## Task to complete
Could you transcribe exactly the lines below, from the line with "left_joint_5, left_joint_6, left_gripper" through the line with "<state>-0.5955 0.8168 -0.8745", and nothing else, leaving out the pictures?
BEGIN
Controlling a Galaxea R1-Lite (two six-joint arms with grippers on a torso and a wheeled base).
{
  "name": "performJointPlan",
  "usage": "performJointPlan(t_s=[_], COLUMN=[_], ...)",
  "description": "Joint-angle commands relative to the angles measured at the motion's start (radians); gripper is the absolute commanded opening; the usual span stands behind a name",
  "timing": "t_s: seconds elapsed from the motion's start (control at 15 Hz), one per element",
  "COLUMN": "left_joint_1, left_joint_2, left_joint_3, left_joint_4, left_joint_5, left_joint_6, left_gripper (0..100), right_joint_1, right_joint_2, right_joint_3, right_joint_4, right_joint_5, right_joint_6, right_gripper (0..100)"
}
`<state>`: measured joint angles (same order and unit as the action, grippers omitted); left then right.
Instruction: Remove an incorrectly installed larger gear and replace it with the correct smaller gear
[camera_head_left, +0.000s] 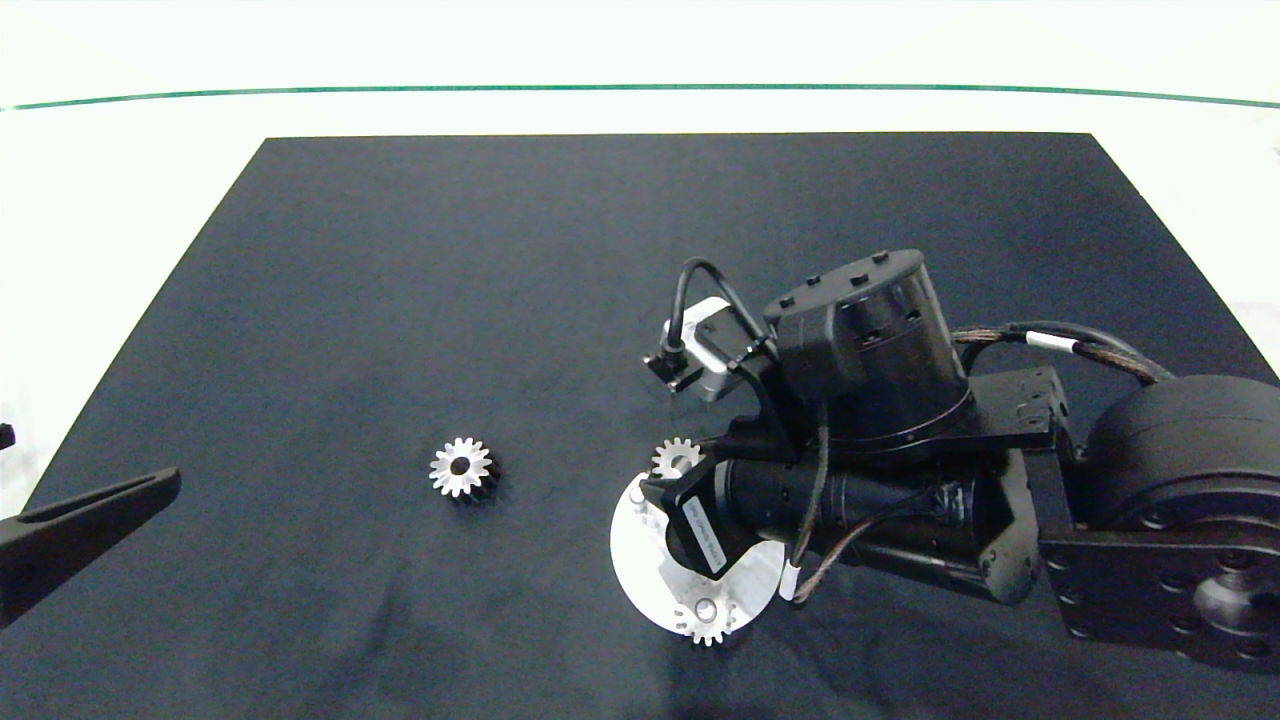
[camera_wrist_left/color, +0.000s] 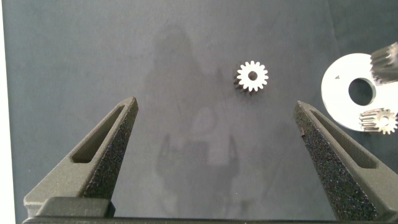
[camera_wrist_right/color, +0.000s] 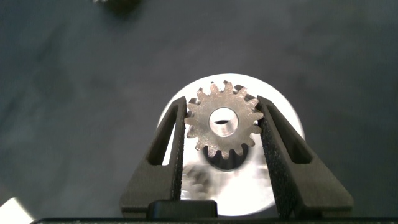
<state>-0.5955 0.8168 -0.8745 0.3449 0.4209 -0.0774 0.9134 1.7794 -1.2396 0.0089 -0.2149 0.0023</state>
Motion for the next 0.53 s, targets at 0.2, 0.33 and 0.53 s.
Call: performJointPlan(t_s=[0.2, 0.33, 0.53], left_joint_1=[0.000, 0.000, 0.000], left_joint_2=[-0.007, -0.010, -0.010], left_joint_3=[0.000, 0.002, 0.005], left_joint_4=[0.002, 0.002, 0.002], left_joint_5=[0.003, 0.003, 0.003], left_joint_6=[-0.001, -0.001, -0.001], left_gripper=[100, 100, 100], right_joint_1=[0.024, 0.024, 0.025], right_joint_2=[0.068, 0.091, 0.126], right_joint_3=[-0.095, -0.118, -0.126], right_joint_4=[0.072, 0.080, 0.080], right_joint_5=[-0.003, -0.003, -0.018], right_joint_6=[-0.002, -0.007, -0.024], right_gripper=[28, 28, 28])
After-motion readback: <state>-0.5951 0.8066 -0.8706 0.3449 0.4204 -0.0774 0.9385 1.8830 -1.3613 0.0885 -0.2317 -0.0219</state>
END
## Exercise solution
  "COLUMN": "left_joint_1, left_joint_2, left_joint_3, left_joint_4, left_joint_5, left_joint_6, left_gripper (0..100), right_joint_1, right_joint_2, right_joint_3, right_joint_4, right_joint_5, right_joint_6, right_gripper (0..100)"
}
`<state>`: measured joint angles (same order and unit as the action, grippers omitted); left then right.
Instruction: Remove an incorrectly installed larger gear and replace it with the correct smaller gear
[camera_head_left, +0.000s] 
[camera_wrist_left/color, +0.000s] 
[camera_wrist_right/color, +0.000s] 
<state>-0.5955 0.8168 -0.8745 0.3449 0.4209 -0.0774 0.9134 1.7794 -1.2396 0.0089 -0.2149 0.0023</state>

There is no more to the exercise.